DNC : Quel a été le sentiment des élus lorsque KNS a annoncé les licenciements ?
Patrick Robert : Le déclic s’est produit en février, quand KNS a annoncé la mise en veille de l’usine. Beaucoup de sous-traitants ont arrêté en mars, et les salariés savaient que, s’il n’y avait pas de repreneur dans les six mois, ils allaient à leur tour être arrêtés. Ce qui est le cas.
La conséquence n°1 pour la ville, c’est le gel du marché immobilier. Nous avions encore cinq maisons communales à vendre. Les potentiels acquéreurs travaillaient dans le secteur minier. La banque ne prête plus. Du coup, ces cinq ventes ne se font pas. Pour la mairie, ce sont 45 millions de francs de recettes prévisionnelles qui de fait ne seront pas enregistrés.
Nous savons par les agences immobilières que près de 200 maisons ont été libérées à Koné depuis le 1er mars. Nous le constatons, les gens remplissent à la mairie une attestation de déplacement pour leur déménagement. Et j’en signe trois à quatre par jour en ce moment.
Quel est l’impact dans le village ?
Le soir, auparavant, on pouvait manger dans dix restaurants. [Fin août], il ne restait plus qu’un établissement ouvert en raison de la baisse d’activité économique, des réquisitions par les gendarmes, mais aussi des événements débutés le 13 mai. C’est une conséquence immédiate.
Il n’y a pas d’incidence pour l’instant dans les écoles. Car des gens partent bien avec leurs enfants, mais d’autres arrivent de Nouméa, à la suite des violences. Les 150 à 200 logements libérés n’ont généré le départ que de 40 enfants. Koné est la commune de la Grande Terre où il y a le plus d’écoles présentes en tribus. Nous avons 2 300 élèves dans neuf écoles et deux collèges. Ce sont de grosses écoles, nous ne craignons pas de fermeture.
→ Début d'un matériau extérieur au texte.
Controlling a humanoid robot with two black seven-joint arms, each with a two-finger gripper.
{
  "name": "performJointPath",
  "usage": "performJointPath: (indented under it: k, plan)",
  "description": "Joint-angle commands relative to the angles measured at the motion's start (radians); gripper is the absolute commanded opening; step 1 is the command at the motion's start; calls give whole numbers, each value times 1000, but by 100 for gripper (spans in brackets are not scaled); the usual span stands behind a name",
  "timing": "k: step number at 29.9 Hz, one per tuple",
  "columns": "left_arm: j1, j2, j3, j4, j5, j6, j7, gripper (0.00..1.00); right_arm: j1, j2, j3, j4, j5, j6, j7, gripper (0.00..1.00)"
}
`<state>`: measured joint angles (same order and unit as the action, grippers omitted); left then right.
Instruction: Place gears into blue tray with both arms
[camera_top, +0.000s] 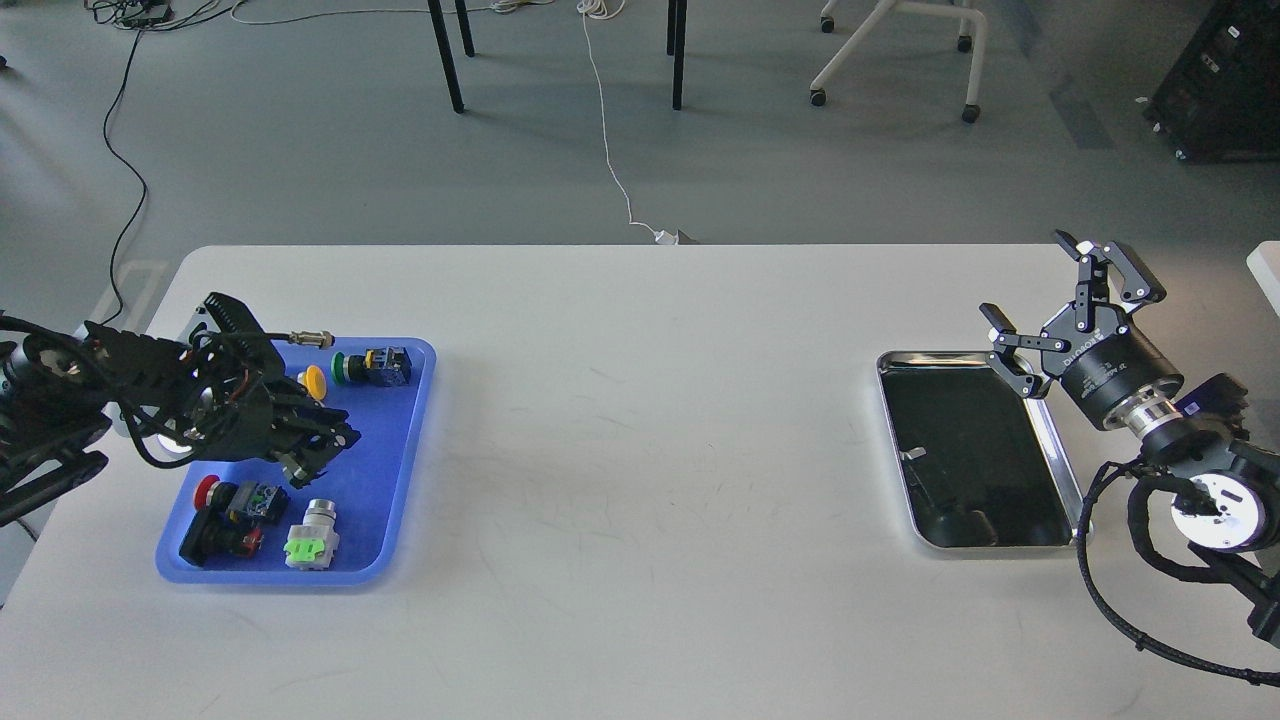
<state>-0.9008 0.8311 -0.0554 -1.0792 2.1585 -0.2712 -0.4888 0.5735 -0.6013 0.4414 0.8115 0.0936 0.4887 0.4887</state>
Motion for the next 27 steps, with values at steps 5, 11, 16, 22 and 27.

Je résume : avec l’arrêt de KNS il y a moins de gens en ville, le marché de l’immobilier va stagner, voire diminuer, l’incidence sur les effectifs scolaires ne sera perceptible probablement qu’en fin d’année.
Craignez-vous une fonte de la population ?
Le recensement, initialement prévu en octobre, a été repoussé d’un an. Nous étions contents de penser que nous allions franchir la barre des 10 000 habitants cette année, et être la “première” ville hors des quatre communes du Sud. Le rééquilibrage avec VKP (Voh, Koné et Pouembout) qui a beaucoup plus profité à Koné, avec la création de la province, puis de l’usine métallurgique, de l’hôpital, et enfin du centre de détention, va s’arrêter. Une dynamique négative peut s’installer. Je prends un exemple : les stations-service, ouvertes 24 heures sur 24 actuellement – ce qui était une révolution il y a quelques années pour la province Nord –, pourraient fermer à 20 heures, comme avant, s’il n’y a plus que trois clients la nuit.
Les anciens salariés de KNS vont partir ou faire davantage attention ici à la dépense. Mais KNS n’est qu’une des parties de la chute économique globale du pays.
Redoutez-vous une incidence budgétaire liée à l’arrêt de l’usine ?
En direct, non. Mis à part, comme je le disais, sur la consommation dans la commune. Des magasins vont fermer. En outre, en raison des événements, des agriculteurs ne vendent plus autant de produits maraîchers à Nouméa, puisque des super ou hypermarchés ont brûlé. D’où les petits points de distribution en bord de route.
L’alerte vient plutôt du budget de répartition. Le montant réparti entre les 33 communes est passé de 19 milliards de francs auparavant à 14. Koné ne reçoit plus 581 millions du fameux FIP, ou fonds intercommunal de péréquation, mais 440. On perd 141 millions, qu’il faut donc que nous enlevions de différents postes dans les quatre mois, avant la fin de l’année. C’est très dur.
Restez-vous confiant sur une reprise des parts de Glencore ?
Oui, je pense qu’il y aura un repreneur. Mais avec quels effectifs ? Quelle technologie ?
Si nous perdons 2 000 habitants définitivement, les équilibres communaux ne vont bien sûr plus être les mêmes. Mais, avec tous ses acquis, Koné restera la capitale de la province Nord.
Propos recueillis par Yann Mainguet
Environ 1 000 salariés de KNS ont été licenciés au 31 août. Près de 200 employés assureront la transition vers la veille froide de l’usine jusqu’à la fin octobre, et 20 jusqu’en décembre, avant de partir à leur tour. Actionnaire à 49 % de Koniambo Nickel, la multinationale du négoce Glencore prend en charge les frais de licenciement des salariés ainsi que le coût de la veille froide estimé entre 2 et 3 millions de dollars US par mois (assurances, énergie, main-d’œuvre et maintenance), soit entre 216 et 324 millions de francs.